Every professional investor knows that month-ending, quarter-ending and year-ending timestamps are important. Throughout the year, positions are hedged against these timestamps, and as a result, the year-ending option expirations almost always have the highest open interest. Generally, the higher the open interest the greater the volatility and financial risk.
Last December, in and around the final option expiration of the year, the S&P 500 fell by nearly 300 points. This dramatic decline coincided with a spike in market gamma as shown below. It is my view that this decline was furthered by forced selling by the put sellers who needed to sell the S&P 500 index to cut their losses.
As we approach this year and the S&P 500 continues to grind higher, we may be facing the inverse of last year. Call sellers are beginning to feel more pain, as evidenced by a first-time spike in Forecast Gamma Neutral in my December 17th report. While I am not saying that stocks will melt up through the remainder of the year, the possibility of that scenario playing out is looking more likely. The chart below shows the relationship between the cash value in the SPX and the metric that I call Gamma Neutral.

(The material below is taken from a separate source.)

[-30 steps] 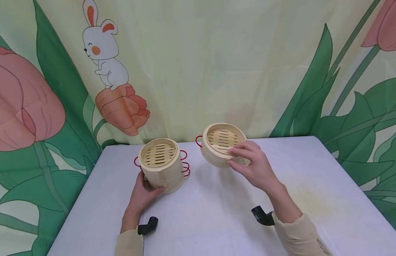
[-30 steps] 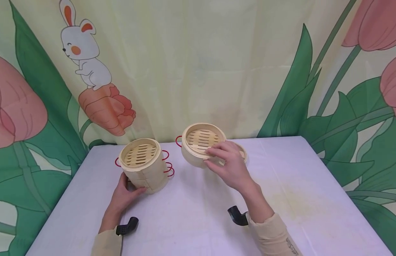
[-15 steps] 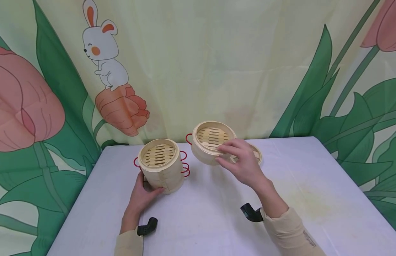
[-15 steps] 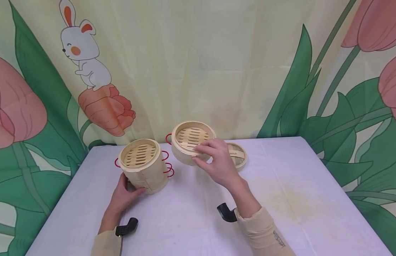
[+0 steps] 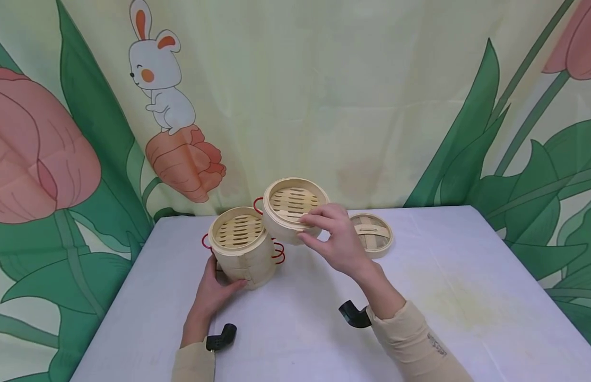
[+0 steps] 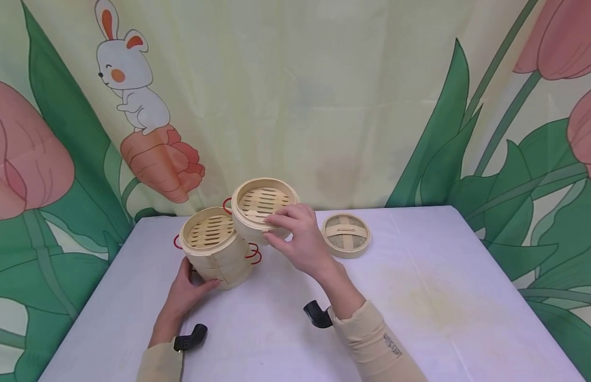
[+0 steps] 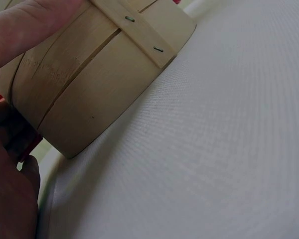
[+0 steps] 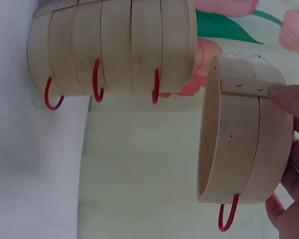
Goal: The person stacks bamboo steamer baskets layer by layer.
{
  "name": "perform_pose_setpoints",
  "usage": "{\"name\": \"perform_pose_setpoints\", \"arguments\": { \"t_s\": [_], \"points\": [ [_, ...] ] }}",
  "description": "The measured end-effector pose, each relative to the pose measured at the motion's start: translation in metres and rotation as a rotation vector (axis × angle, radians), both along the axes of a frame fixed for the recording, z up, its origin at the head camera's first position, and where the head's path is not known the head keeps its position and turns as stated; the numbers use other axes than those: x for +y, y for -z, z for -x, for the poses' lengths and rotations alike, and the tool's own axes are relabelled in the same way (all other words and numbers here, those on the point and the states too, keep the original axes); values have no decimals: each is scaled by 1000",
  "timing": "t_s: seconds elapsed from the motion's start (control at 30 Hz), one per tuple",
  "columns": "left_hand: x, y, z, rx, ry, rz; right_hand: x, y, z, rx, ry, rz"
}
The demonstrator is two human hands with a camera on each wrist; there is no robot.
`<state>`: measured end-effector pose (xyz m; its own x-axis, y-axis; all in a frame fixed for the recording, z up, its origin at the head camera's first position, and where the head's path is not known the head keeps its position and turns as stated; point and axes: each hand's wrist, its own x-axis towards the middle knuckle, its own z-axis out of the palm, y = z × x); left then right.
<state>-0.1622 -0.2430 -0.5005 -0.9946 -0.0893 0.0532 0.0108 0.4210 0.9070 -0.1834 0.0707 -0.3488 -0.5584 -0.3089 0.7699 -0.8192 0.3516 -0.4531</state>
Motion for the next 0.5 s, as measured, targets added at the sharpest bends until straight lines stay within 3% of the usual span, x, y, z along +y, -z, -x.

SPX Value versus Prompt-Month Gamma Neutral
The Study of Market Gamma
There has been an increasing amount of attention to an “obscure” concept in the market called “gamma” over the past year. Last November, Bloomberg published an article titled: Two Words Which Sent the Oil Market Plunging: Negative Gamma. Since then, there have been an increasing number of market analysts – such as Nomura’s Charlie McElligott – who discuss the implications of gamma exposure in mainstream and other forms of financial media.
The study of “gamma” is akin to the study of market risk. When market gamma is relatively high, then financial risk is also high. When market gamma is relatively low, then financial risk is low. The study of gamma is based upon actual bets in the options markets—where hundreds of millions will exchange hands. In this way, the study of market gamma can be viewed as the ultimate “smart money” indicator. And, the gamma smart money indicator has a definitive time stamp, its option expiration date.
Option expiration this week for the S&P 500 week will occur at 9:30am and 4:00pm December 20th. At 9:30am, the SPX monthly options will expire, and at 4:00pm, the SPX, SPY and ES futures options will settle. The SPX monthly options expiring at 9:30am have several orders of magnitude more value-at-risk than the other option expirations.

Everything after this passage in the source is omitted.